> EXERCISE
From the material below, reproduce exactly the stretch of lines that begins with the line holding "--target=white plate" and ends with the line holding "Trace the outline of every instance of the yellow", skipping the pictures.
[Start of Attachment]
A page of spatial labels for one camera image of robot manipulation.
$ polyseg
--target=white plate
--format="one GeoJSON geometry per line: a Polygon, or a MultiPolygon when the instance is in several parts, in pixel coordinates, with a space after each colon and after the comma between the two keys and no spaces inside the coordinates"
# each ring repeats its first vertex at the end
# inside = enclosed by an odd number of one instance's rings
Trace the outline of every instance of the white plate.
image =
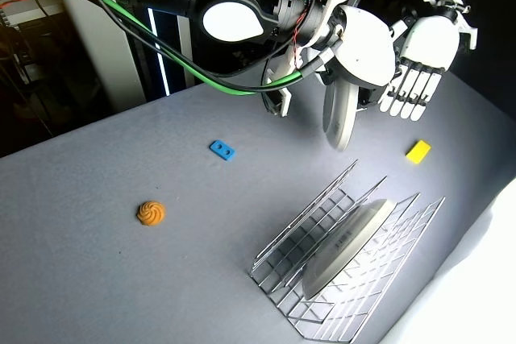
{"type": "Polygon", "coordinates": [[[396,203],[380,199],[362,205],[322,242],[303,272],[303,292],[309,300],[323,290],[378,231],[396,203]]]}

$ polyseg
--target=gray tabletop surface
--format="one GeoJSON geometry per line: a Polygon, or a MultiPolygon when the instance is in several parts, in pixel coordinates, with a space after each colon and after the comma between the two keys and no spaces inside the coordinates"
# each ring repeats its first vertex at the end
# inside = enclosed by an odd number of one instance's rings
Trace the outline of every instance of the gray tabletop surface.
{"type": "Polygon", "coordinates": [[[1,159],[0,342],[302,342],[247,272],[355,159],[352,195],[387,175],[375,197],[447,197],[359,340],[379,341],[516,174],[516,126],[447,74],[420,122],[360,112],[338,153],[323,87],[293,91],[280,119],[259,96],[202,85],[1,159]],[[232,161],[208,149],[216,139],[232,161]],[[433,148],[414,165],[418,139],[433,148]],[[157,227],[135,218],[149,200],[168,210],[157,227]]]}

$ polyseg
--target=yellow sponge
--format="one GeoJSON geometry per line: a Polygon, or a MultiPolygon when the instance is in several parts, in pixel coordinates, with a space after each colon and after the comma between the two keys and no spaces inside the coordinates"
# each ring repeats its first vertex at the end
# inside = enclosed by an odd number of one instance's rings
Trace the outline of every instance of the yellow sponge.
[End of Attachment]
[Start of Attachment]
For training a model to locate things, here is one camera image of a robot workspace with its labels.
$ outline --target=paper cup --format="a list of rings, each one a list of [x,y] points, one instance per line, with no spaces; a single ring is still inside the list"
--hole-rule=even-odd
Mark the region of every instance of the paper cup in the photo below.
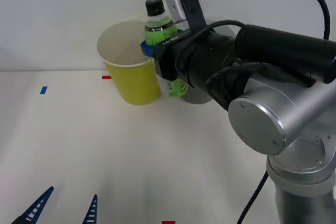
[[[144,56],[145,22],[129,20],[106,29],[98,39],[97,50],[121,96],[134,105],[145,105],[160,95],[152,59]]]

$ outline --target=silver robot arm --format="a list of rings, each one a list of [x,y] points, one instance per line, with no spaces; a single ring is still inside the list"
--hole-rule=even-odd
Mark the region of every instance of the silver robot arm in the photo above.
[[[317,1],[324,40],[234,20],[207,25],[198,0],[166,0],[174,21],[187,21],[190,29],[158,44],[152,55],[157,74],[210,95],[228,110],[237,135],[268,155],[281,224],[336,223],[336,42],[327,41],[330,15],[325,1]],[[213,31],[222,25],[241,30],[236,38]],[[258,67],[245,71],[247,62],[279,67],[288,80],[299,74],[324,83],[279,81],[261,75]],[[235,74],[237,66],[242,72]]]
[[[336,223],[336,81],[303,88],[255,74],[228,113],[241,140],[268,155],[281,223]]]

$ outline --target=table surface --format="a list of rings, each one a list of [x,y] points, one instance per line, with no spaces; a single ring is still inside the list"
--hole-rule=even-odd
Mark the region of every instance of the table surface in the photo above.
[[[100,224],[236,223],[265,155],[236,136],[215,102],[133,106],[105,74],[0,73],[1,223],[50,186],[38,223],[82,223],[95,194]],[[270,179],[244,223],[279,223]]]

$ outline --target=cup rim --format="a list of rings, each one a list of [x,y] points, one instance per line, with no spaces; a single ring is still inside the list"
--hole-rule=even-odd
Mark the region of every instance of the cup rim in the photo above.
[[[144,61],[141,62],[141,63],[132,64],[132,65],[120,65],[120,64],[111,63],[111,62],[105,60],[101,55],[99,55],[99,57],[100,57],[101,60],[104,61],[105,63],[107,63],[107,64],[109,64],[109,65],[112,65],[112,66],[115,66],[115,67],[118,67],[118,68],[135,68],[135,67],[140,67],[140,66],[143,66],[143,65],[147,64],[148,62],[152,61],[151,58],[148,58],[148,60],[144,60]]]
[End of Attachment]
> TASK ANSWER
--target=white plate
--format="one GeoJSON geometry per line: a Polygon, or a MultiPolygon when the instance is in several parts, in pixel coordinates, with a space after each colon and after the comma between the two keys and no spaces inside the coordinates"
# each ring repeats its first vertex at the end
# inside = enclosed by an odd number of one instance's rings
Trace the outline of every instance of the white plate.
image =
{"type": "Polygon", "coordinates": [[[396,203],[380,199],[362,205],[322,242],[303,272],[303,292],[309,300],[323,290],[378,231],[396,203]]]}

$ polyseg
--target=gray tabletop surface
--format="one GeoJSON geometry per line: a Polygon, or a MultiPolygon when the instance is in several parts, in pixel coordinates, with a space after each colon and after the comma between the two keys and no spaces inside the coordinates"
# each ring repeats its first vertex at the end
# inside = enclosed by an odd number of one instance's rings
Trace the outline of every instance of the gray tabletop surface.
{"type": "Polygon", "coordinates": [[[1,159],[0,342],[302,342],[247,272],[355,159],[352,195],[387,175],[375,197],[447,197],[359,340],[379,341],[516,174],[516,126],[447,74],[420,122],[360,112],[338,153],[323,87],[293,91],[280,119],[259,96],[202,85],[1,159]],[[232,161],[208,149],[216,139],[232,161]],[[433,148],[414,165],[418,139],[433,148]],[[157,227],[135,218],[149,200],[168,210],[157,227]]]}

$ polyseg
--target=yellow sponge
--format="one GeoJSON geometry per line: a Polygon, or a MultiPolygon when the instance is in several parts, in pixel coordinates, with a space after each colon and after the comma between the two keys and no spaces inside the coordinates"
# each ring repeats its first vertex at the end
# inside = enclosed by an odd number of one instance's rings
Trace the outline of every instance of the yellow sponge.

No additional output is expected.